### [Your objective]
Sort through the listing below and keep each line with the word "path". Copy those.

### [Supplied information]

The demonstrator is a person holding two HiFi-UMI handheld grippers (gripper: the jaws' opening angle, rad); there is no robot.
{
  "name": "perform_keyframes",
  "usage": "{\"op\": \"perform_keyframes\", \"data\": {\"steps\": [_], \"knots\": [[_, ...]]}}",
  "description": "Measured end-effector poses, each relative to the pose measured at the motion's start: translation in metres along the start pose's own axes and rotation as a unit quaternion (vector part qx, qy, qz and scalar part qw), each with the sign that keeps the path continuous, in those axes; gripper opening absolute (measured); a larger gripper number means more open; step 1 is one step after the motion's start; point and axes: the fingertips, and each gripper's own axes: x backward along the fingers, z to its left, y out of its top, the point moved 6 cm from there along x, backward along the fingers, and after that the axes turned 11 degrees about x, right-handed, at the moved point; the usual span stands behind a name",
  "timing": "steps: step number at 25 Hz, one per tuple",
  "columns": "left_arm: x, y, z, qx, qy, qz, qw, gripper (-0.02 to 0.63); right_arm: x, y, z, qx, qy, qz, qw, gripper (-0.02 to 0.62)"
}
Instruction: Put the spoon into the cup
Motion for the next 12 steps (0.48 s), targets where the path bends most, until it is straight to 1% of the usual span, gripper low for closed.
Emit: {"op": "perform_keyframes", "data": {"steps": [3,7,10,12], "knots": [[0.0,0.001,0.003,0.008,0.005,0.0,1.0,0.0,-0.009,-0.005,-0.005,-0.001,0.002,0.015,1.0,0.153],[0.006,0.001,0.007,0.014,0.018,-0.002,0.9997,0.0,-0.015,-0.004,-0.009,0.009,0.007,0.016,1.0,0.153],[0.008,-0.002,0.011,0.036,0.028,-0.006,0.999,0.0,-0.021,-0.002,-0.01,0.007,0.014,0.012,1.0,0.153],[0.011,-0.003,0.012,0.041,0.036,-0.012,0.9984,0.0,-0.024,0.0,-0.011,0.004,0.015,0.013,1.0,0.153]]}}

### [Answer box]
  "description": "Measured end-effector poses, each relative to the pose measured at the motion's start: translation in metres along the start pose's own axes and rotation as a unit quaternion (vector part qx, qy, qz and scalar part qw), each with the sign that keeps the path continuous, in those axes; gripper opening absolute (measured); a larger gripper number means more open; step 1 is one step after the motion's start; point and axes: the fingertips, and each gripper's own axes: x backward along the fingers, z to its left, y out of its top, the point moved 6 cm from there along x, backward along the fingers, and after that the axes turned 11 degrees about x, right-handed, at the moved point; the usual span stands behind a name",
Motion for the next 12 steps (0.48 s), targets where the path bends most, until it is straight to 1% of the usual span, gripper low for closed.

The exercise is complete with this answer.